Balıkların civa/kurşun gibi ağır metalleri ve DDT* (diklorodifeniltrikloroetan) gibi çevresel kontaminantları* dokularında depolaması önemli bir problemdir[14, 21]. Balık yağları genellikle somon ve ton balığı gibi büyük balıklardan elde edilir[15]. Bu büyük balıkların küçük balıkları yemesiyle biyobirikim* artar. Bunun sonucunda dokularda ve hayati organlardaki kimyasal kontaminantların miktarı gittikçe artar[16]. Alglerin ise ağır metal toksisitesi* ile başa çıkabilen canlılar olduğu bilinmektedir. Bulunduğu ortamdaki kimyasal maddeleri uzaklaştırabildiği görülmüştür[17]. Ayrıca ototrof* canlılar oldukları için organik maddelere ihtiyaç duymazlar; bu da onların daha az kontamine olmasını sağlar[18]. Fotosentetik bir canlı olarak besin zincirinin en altında kalması sebebiyle de biyobirikim açısından balıklar kadar sorun oluşturmaz[19].

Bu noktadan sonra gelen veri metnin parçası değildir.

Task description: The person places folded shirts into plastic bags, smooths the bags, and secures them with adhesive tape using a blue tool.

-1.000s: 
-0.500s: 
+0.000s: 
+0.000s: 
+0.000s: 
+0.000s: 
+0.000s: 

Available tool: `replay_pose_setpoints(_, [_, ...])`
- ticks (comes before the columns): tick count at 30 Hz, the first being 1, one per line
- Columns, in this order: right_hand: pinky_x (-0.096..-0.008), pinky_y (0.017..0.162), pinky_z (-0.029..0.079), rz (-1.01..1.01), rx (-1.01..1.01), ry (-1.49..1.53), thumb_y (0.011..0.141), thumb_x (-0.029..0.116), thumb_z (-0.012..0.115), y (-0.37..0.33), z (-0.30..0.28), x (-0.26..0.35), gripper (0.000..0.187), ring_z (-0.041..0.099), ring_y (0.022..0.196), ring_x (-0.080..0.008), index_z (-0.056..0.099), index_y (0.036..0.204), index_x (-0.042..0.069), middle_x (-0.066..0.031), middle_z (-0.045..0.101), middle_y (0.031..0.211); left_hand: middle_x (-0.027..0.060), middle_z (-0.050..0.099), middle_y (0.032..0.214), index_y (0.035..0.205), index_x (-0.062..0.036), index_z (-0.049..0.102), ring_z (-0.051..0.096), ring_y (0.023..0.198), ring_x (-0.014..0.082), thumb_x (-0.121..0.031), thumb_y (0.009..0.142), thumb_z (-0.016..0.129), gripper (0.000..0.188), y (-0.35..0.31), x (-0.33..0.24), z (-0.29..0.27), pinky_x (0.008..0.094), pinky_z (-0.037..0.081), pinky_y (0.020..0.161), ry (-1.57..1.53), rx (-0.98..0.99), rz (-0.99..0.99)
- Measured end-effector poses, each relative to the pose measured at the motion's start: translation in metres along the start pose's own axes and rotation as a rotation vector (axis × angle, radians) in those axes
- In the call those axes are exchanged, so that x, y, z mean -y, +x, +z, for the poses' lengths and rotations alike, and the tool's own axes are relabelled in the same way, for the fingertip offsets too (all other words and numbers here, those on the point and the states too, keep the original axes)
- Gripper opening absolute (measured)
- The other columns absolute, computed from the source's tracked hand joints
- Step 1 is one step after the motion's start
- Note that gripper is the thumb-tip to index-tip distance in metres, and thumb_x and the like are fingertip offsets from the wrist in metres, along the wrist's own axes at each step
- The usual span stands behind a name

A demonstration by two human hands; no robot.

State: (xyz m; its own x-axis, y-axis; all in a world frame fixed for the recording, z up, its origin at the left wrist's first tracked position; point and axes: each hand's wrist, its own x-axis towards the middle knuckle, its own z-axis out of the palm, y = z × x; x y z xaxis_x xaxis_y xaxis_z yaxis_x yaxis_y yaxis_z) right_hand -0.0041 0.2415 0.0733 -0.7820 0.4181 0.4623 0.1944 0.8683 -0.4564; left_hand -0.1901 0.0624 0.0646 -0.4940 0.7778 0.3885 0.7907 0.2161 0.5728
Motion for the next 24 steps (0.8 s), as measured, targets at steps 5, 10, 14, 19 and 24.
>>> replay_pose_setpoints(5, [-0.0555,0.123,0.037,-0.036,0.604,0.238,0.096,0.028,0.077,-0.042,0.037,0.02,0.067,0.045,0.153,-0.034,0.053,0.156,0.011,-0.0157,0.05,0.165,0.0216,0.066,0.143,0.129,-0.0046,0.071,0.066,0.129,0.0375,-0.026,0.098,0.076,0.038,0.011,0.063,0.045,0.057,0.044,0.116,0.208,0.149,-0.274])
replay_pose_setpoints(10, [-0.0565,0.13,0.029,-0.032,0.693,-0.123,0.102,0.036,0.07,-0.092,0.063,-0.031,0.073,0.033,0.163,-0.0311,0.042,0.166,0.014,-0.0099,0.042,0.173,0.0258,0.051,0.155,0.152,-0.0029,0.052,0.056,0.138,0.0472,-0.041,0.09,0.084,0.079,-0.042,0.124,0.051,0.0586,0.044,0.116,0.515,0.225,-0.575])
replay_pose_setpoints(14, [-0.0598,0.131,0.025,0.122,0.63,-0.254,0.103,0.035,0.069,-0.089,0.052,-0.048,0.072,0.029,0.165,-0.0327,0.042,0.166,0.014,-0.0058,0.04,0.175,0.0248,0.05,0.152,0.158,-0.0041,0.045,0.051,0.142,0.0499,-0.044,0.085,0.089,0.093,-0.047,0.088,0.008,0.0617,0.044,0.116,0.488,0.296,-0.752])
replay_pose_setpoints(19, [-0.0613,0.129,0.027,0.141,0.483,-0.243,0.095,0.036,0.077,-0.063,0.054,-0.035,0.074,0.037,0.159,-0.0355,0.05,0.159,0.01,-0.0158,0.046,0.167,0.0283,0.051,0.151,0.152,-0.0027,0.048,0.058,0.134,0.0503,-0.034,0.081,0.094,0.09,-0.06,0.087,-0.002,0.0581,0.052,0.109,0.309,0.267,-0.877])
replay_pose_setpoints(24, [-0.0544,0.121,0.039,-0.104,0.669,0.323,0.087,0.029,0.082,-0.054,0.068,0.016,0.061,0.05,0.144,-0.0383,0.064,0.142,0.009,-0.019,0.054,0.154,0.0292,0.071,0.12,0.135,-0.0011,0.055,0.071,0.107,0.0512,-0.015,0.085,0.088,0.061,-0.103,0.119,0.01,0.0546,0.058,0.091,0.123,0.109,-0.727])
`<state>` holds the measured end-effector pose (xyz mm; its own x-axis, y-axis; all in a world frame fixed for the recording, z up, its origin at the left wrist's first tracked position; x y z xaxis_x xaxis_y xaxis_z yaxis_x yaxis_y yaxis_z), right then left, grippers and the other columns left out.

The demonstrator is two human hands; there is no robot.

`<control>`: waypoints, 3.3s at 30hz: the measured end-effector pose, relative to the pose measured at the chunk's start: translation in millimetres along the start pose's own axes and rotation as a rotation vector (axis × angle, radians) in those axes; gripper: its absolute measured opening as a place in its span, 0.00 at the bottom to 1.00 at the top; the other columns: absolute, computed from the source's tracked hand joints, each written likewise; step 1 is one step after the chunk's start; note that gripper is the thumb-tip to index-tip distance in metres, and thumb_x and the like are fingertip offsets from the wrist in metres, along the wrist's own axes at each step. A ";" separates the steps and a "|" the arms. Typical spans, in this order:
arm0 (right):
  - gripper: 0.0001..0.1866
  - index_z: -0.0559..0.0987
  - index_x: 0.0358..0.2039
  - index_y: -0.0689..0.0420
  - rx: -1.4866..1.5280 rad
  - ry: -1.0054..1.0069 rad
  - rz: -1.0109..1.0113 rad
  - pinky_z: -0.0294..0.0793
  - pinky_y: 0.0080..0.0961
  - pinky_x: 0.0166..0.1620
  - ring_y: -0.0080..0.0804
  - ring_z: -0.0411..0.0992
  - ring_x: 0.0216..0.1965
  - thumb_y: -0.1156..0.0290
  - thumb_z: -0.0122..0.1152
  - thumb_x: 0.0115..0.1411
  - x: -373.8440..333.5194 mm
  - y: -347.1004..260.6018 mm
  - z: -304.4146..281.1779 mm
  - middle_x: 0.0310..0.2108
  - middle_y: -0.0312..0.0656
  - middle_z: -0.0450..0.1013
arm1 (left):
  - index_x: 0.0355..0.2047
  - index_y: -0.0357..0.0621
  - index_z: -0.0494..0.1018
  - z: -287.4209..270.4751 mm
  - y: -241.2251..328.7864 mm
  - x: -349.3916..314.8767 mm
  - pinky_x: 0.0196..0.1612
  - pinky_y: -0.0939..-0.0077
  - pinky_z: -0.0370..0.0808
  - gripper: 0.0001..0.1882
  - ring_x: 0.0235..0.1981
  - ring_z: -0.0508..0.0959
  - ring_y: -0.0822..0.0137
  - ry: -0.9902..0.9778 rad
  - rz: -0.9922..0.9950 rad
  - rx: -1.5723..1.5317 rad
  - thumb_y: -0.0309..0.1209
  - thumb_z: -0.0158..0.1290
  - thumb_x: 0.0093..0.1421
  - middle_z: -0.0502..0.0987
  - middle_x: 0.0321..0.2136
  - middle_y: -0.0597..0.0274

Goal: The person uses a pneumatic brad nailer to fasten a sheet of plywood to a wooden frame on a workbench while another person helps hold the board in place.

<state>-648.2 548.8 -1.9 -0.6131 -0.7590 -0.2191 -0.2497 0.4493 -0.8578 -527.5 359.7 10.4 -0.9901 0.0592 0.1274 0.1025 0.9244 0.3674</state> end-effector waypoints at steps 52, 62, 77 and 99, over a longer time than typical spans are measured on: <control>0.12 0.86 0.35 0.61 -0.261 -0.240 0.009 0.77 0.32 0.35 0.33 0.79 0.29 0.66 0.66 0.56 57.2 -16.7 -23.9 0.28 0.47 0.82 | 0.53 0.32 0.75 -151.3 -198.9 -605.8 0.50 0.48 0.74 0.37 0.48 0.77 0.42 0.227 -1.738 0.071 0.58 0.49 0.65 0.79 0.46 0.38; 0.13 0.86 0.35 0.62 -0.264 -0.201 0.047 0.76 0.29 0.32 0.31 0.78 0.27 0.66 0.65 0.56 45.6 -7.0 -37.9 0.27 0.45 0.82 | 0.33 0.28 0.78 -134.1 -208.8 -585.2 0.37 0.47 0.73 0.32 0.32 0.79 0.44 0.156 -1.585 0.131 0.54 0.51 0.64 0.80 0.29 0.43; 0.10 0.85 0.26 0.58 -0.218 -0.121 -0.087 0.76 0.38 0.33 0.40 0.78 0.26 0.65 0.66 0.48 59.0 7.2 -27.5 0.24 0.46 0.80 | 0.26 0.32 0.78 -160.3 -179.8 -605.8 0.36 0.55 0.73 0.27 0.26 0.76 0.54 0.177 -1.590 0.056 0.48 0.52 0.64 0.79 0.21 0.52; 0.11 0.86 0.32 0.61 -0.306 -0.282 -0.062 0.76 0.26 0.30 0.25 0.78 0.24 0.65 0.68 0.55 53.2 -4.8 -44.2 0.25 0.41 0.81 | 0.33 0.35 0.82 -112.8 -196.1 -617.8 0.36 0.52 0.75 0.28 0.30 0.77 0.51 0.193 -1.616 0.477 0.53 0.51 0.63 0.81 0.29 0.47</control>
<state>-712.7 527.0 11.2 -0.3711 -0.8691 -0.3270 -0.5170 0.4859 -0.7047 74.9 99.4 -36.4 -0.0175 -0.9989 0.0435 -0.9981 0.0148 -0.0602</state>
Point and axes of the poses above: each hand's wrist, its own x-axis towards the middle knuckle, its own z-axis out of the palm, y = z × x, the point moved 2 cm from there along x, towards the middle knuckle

Gün geçtikçe, küresel olarak balık stoğu azalmaya başladığı için balık yağlarından omega-3 eldesi sürdürülebilir olmaktan çıkıyor[18]. Özellikle EPA ve DHA’ların faydaları görüldükçe insanlardaki talep fazlasıyla artmıştır. Ama bu talebe karşılık, küresel boyutta balık yağı üretimi oldukça yetersizdir. 1 kg balık yağı üretimi için yaklaşık 4.5 kg balık gereklidir. Bu da balık yağı endüstrisi için yılda yaklaşık 25-30 milyon ton balık avlanması gerektiğini gösterir. Alglerin oluşturduğu popülasyon denizlerde ve okyanuslarda balıklardan kat kat fazla olduğu için alg yağlarının balık yağlarına alternatif bir kaynak olduğu ve onlara göre daha sürdürülebilir olduğu kanıtlanmıştır[13].

Balık yağları, genellikle gelişmekte olan ülkeler için oldukça pahalıdır ve o ülkelerdeki bireylerin çoğu bu yağları takviye olarak kullanmakta maddi olarak zorlanabilir. Bu yüzden yeterli miktarda DHA alamayabilirler ve bu durum pek çok zihinsel rahatsızlıkların oluşmasına sebep olabilir. Eğer alg yağlarının üretimi teşvik edilirse fiyatların düşmesiyle az gelişmiş ülkeler de bu yağlara ulaşabilecektir. Bu sayede gelir seviyesi düşük ülkelerde zihinsel rahatsızlıkların azalması sağlanabilir[21].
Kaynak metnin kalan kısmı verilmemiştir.